What the exercise asks. Reproduce the listing word for word, leaving every picture behind.

** Given material follows **

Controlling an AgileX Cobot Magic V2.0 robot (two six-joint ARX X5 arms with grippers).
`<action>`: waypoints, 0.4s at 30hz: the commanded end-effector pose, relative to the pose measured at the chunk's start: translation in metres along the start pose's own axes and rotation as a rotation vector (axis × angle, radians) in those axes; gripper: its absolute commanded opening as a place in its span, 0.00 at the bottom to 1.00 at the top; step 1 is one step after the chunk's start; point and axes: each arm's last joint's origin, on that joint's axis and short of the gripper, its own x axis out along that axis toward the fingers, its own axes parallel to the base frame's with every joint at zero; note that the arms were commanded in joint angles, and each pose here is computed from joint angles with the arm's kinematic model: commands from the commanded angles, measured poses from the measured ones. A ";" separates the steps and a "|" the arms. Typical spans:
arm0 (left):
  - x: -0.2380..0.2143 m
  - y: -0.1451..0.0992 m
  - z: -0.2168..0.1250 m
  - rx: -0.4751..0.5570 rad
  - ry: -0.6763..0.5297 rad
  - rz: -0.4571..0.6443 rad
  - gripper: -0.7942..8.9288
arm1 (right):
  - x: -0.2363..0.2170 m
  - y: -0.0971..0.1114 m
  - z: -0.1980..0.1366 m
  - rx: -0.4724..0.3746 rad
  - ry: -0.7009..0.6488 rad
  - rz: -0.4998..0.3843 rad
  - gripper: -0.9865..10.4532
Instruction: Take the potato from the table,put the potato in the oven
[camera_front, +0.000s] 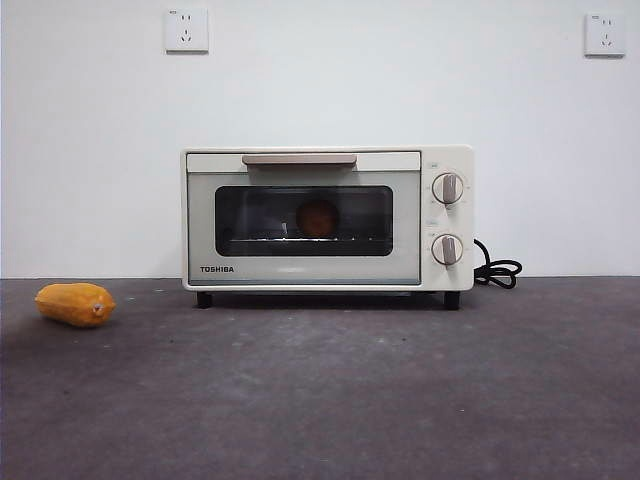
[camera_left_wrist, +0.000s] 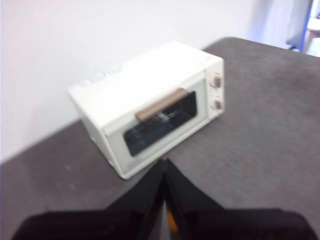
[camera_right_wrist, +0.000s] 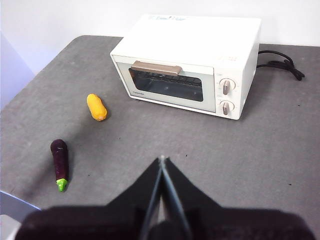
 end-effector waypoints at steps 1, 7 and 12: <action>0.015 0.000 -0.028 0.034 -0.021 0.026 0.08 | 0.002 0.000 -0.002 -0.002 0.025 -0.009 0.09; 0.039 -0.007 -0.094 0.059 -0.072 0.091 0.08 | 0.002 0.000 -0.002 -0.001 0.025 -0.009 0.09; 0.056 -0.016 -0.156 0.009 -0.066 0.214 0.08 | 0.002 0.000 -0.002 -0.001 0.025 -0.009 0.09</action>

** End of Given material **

Written reply.
Controlling an AgileX Cobot Magic V2.0 robot (two six-joint ARX X5 arms with grippers).
`<action>`: waypoints, 0.4s at 30hz: the commanded end-effector pose, relative to the pose measured at the chunk's start: translation in metres along the start pose's own axes and rotation as a rotation vector (axis × angle, radians) in those axes; gripper: its absolute commanded opening as a place in its span, 0.00 at the bottom to 1.00 at the top; step 1 is one step after the chunk's start; point and axes: each arm's last joint's origin, on that joint's axis and short of the gripper, its own x axis out along that axis toward the fingers, its own axes parallel to the base frame's with every joint at zero; note that the arms were commanded in joint angles, and each pose here is computed from joint angles with the arm's kinematic model: commands from the commanded angles, measured poses from the measured ones. A ";" separates the steps and a "|" the arms. Typical spans:
arm0 (left):
  - x: -0.2380..0.2143 m
  - y: -0.1451..0.0992 m
  - z: -0.2168..0.1250 m
  - rx: -0.4751..0.5570 rad
  - ry: -0.6763..0.5297 rad
  - rz: -0.4571..0.6443 rad
  - gripper: -0.7942..8.9288
arm1 (right):
  - x: -0.2363..0.2170 m
  - y: -0.0971..0.1114 m
  - z: -0.1980..0.1366 m
  - rx: -0.4724..0.3746 rad
  - ry: -0.7009..0.6488 rad
  - rz: -0.4998..0.3843 rad
  - gripper: -0.9865..10.4532
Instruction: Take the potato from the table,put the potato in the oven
[camera_front, +0.000s] 
[camera_left_wrist, +0.000s] 
[camera_right_wrist, +0.000s] 
 end-effector waypoints at steps 1, 7 and 12: <action>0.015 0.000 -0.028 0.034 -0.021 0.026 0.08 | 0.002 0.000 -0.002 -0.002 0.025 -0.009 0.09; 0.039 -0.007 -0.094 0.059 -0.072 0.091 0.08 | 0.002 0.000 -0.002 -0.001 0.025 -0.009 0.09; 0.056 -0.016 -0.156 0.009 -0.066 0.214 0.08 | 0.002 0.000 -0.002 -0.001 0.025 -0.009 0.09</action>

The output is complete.